The creators couldn’t have Lydia giving her consent to the sex tape (or to be a drug mule) because that would be out of character.  Also, people would like that even less than they like the existence of a sex tape.  This Lydia isn’t completely boy crazy to the point where she rejects her family, quite the opposite, actually.  Boys are not as important to her as her sisters.  She is a lovable character and the audience wants to see good things happen for her.  This Lydia is a typical, bratty, obnoxious, suburban little sister who doesn’t do these things to be a pain, but, weirdly, out of love.  She will harass and annoy Lizzie to no end but she would never do anything to deliberately hurt her sister.  The best possible storyline including the sex tape is exactly what the writers are doing.  She’s seeking counseling to help her through this ordeal and she’s redefined her relationship with her sisters, and, probably parents.  A few more positive influences, friends, in her life and Lydia is going to be just fine.  Just like Gigi.

People are funny though with their hatred of this storyline.  I don’t know what I would have done if I were writing it.  I’ve never tried to reimagine P&P; only Persuasion and Northanger Abbey.  And I don’t really want to think about how I would reimagine P&P because I am enthralled with what Hank Green and Bernie Su have created and I am excited to see how they bring about the final pieces of the story.

What do you think?  Sex tape: Yea or Nay?


One thought on “Sex Tape: Yea or Nay?

  1. I think that you, my dear, are absolutely correct in saying that the response to the “sex tape” story line is a credit to the storytellers.
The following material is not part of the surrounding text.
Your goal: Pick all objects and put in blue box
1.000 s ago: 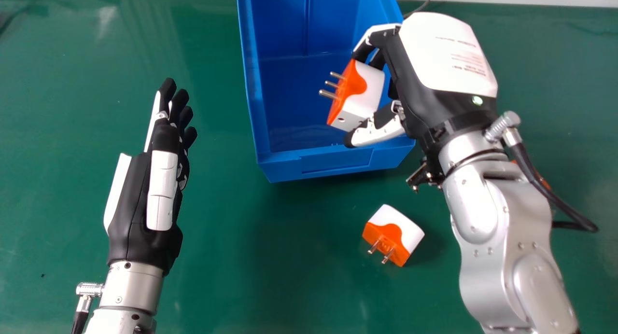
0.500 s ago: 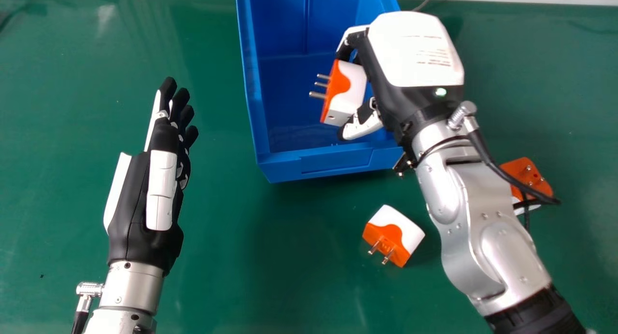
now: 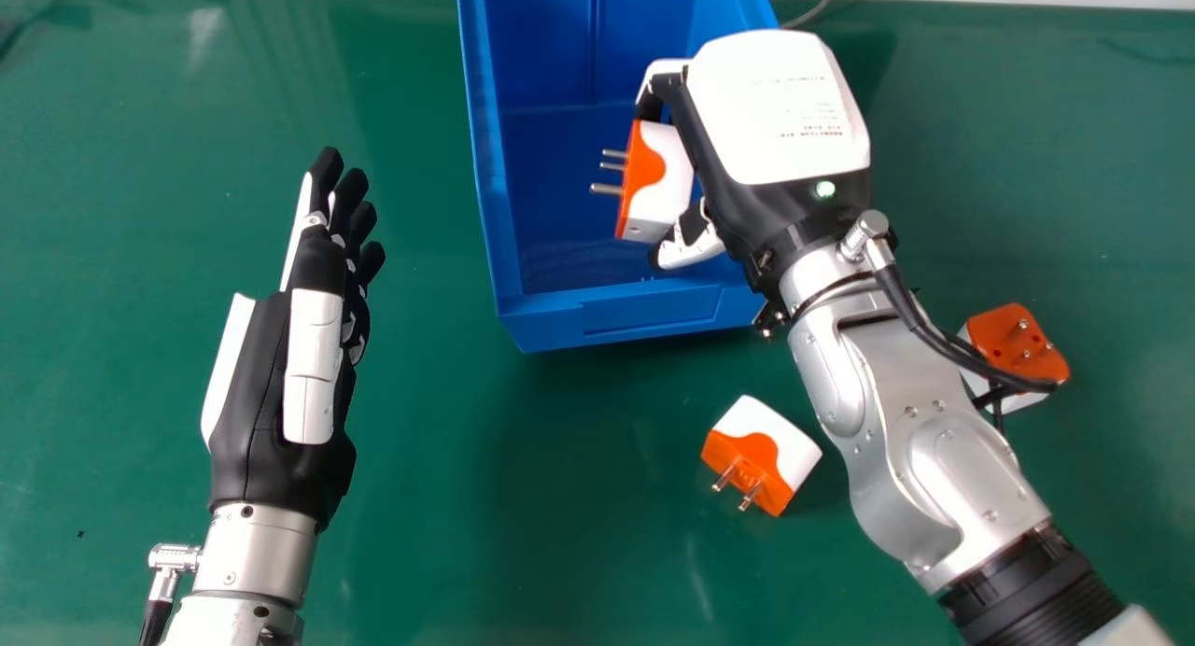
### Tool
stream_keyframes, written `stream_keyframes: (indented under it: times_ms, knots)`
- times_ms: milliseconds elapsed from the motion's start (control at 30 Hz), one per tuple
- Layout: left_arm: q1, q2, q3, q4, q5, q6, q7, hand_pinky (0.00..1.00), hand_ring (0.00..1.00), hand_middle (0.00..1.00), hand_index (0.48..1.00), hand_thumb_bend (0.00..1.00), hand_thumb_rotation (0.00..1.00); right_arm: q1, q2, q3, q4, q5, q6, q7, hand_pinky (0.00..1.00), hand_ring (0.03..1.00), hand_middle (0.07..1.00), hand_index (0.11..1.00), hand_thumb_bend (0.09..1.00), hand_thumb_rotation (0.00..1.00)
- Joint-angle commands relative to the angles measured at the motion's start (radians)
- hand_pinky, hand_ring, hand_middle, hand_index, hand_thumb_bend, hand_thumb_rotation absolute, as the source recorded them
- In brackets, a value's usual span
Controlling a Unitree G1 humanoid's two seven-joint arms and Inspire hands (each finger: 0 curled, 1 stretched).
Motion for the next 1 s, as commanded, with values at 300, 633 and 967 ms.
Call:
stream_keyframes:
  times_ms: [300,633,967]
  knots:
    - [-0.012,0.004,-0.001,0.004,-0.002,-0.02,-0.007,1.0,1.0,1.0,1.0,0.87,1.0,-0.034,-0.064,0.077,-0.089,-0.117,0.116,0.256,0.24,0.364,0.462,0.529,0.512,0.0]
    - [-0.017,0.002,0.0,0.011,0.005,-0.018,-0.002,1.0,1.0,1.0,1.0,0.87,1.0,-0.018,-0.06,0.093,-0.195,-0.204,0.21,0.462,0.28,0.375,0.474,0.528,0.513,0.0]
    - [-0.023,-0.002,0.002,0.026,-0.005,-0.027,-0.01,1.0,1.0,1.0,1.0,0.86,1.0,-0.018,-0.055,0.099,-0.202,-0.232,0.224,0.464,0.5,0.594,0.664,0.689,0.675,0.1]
I think that there are two main reasons for the outburst: (1) very simply, a large part of the LBD audience has NOT in fact read P&P, or has only seen the movie. They are therefore forming critiques without any understanding of the basic goals that the creators had for the LBDs, to re-make and re-imagine a (in some cases archaic) story to suit our modern interests and sensibilities; and (2) it is a STORY. Young audiences especially fall victim to believing the characters in a story are REAL PEOPLE rather than characters in a text. The fact that they are characters following a plot doesn’t make their experiences any less meaningful, entertaining or useful to us, BUT they are products of an author’s imagination. They do not have minds of their own and their actions are put in place to serve the larger purpose of the story. Therefore, as I would assume that most of the outbursts have to do with the storyline being inappropriate, demeaning or unfair, watchers don’t see the sex tape plotline as a teachable/ learnable moment (a way for us to consider where feminism has gone, a way for us to think about relationships etc) BUT an attack on this young female character that we LOVE SO MUCH. Lydia is not in fact our peer, she is a character in a storyline that we may sit back watch unfold.
    So I think yes, in order to pay homage to the original text AND attempt to modernize the storyline to suit today’s audiences, the sex tape plotline is perfectly relevant.